We spend much of the film’s first half on exposition, building the relationships between these two children and their mother. Tze Chun seems careful to show that Elaine’s gullibility for pyramid schemes is almost, but not quite, justified by the unfair and unforseen financial straits she’s been left in. But other than the small, everyday tensions and arguments within the family (incidents nonetheless filmed with a sensitive and astute eye for real family dynamics), there isn’t much at stake. It isn’t until Elaine is taken from her children that there is any risk of peril in the film.

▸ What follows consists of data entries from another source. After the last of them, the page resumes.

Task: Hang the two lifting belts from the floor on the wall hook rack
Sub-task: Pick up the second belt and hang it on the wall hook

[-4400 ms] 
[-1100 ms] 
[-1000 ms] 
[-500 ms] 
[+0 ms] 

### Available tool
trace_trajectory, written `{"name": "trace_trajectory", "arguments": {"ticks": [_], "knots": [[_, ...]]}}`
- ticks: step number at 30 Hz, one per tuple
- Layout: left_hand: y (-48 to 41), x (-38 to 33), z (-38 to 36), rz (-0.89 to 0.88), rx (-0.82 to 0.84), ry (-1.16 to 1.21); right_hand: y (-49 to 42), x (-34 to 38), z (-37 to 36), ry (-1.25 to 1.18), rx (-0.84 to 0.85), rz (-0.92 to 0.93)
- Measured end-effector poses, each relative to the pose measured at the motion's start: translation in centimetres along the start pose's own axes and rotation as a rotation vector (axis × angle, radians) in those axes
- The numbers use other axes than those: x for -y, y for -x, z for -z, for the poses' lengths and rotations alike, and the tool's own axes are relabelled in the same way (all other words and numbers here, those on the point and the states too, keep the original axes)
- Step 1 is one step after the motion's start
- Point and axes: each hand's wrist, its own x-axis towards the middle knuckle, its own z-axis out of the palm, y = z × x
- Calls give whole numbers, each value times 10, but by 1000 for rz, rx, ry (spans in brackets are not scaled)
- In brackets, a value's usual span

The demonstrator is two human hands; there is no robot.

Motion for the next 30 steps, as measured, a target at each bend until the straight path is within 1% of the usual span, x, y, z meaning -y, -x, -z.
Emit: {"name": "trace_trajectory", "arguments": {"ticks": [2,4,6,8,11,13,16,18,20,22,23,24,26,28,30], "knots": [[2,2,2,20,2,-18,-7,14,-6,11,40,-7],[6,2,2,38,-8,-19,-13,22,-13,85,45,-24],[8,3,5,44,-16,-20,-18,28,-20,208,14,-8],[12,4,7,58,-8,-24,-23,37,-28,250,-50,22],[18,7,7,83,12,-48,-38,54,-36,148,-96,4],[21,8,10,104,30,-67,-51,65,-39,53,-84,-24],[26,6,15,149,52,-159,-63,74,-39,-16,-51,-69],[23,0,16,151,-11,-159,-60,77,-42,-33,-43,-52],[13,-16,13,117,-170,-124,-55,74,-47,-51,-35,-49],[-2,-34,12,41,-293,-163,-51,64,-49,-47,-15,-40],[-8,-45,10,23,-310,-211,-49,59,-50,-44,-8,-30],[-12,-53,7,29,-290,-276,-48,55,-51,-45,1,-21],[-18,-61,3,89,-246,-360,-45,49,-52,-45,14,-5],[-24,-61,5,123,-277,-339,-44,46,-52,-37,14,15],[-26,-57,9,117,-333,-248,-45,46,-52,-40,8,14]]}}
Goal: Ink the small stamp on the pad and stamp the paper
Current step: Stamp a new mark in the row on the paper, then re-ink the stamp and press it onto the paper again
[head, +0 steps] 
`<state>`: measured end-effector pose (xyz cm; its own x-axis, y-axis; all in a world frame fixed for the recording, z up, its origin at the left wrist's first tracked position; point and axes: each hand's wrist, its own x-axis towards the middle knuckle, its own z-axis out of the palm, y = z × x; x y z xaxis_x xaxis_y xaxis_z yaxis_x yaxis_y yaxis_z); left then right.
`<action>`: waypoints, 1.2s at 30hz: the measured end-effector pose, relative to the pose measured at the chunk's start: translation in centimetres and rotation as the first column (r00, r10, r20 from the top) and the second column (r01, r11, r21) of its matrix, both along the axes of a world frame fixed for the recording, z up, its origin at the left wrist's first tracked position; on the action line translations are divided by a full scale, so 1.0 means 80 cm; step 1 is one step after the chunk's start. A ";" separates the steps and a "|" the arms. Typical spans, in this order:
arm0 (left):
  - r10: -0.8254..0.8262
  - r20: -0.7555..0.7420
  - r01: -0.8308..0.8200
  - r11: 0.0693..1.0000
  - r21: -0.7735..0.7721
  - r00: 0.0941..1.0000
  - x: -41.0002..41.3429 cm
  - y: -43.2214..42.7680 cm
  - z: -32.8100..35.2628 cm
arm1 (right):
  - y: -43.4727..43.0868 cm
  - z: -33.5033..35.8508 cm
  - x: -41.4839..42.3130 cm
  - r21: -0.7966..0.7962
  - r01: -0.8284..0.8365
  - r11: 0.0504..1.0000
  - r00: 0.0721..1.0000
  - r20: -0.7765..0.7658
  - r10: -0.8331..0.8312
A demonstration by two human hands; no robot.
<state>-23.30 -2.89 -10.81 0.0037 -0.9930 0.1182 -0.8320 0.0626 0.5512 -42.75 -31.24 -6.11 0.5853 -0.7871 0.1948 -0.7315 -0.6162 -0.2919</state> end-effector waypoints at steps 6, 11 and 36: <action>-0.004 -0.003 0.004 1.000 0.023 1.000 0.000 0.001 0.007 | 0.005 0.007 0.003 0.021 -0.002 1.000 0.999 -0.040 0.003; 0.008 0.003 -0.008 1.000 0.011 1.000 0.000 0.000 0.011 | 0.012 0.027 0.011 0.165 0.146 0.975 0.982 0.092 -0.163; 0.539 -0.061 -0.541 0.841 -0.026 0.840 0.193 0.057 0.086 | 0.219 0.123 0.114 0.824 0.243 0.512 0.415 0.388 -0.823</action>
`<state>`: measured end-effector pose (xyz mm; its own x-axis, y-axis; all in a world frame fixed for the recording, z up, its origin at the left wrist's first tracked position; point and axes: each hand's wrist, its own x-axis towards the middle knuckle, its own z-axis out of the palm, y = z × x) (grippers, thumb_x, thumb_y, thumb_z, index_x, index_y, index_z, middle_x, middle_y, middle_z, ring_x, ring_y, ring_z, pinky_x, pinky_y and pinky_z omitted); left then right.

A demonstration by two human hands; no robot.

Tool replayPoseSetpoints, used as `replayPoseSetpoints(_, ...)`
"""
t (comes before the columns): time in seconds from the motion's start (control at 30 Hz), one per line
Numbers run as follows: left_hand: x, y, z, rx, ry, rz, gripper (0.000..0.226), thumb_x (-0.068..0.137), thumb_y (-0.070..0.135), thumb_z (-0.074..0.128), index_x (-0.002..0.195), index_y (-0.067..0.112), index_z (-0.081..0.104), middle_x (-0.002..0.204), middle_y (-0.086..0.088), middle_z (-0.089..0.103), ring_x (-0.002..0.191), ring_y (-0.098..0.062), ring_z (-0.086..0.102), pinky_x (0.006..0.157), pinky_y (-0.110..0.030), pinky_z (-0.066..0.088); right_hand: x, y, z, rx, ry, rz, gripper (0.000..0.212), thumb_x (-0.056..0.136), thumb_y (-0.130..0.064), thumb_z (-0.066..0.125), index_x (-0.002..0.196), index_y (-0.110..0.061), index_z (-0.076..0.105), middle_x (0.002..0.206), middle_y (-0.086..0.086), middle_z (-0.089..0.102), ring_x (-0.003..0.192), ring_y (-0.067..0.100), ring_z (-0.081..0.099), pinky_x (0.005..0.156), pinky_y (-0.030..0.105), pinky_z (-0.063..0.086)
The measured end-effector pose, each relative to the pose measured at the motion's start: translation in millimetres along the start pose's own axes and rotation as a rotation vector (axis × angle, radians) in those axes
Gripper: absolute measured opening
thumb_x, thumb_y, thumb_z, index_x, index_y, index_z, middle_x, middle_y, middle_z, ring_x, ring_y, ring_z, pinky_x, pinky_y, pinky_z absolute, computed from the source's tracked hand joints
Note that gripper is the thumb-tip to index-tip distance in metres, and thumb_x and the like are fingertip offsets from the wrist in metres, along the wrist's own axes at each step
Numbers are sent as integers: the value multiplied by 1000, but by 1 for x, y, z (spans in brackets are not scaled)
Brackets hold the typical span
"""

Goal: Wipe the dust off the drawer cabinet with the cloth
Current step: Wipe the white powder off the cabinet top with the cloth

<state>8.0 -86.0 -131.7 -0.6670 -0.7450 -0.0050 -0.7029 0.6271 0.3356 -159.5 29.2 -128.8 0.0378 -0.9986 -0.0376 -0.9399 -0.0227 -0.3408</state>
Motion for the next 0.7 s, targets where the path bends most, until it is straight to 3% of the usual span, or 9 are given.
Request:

The kids handle their situation with a heartbreaking sort of maturity. Raymond has a bank account full of birthday money, which Elaine has been honorable enough not to borrow against. He hatches a scheme to walk to the bank, which is in Chinatown, cash out his account, and use the money for both food and their own sort of scheme to sell his playful inventions, making enough money, they hope, to buy their foreclosed house back. It’s the children’s utterly believable performances that really raise the stakes. Rather than being wide-eyed, melodramatic cutie-pies in some urban hellscape, they are simply young children lost in a big city, and that prospect is frightening enough. Yet even with such tension, Tze Chun doesn’t up the drama—at this point, to a fault. With a little assistance from their senile grandfather, who lives in Chinatown, the children do, in fact, make it to the bank, get the money, and return safely home, and eventually, are reunited with their mother. Though photographed and guided with skill, Children of Invention leave the viewer wishing the director had taken a few more risks.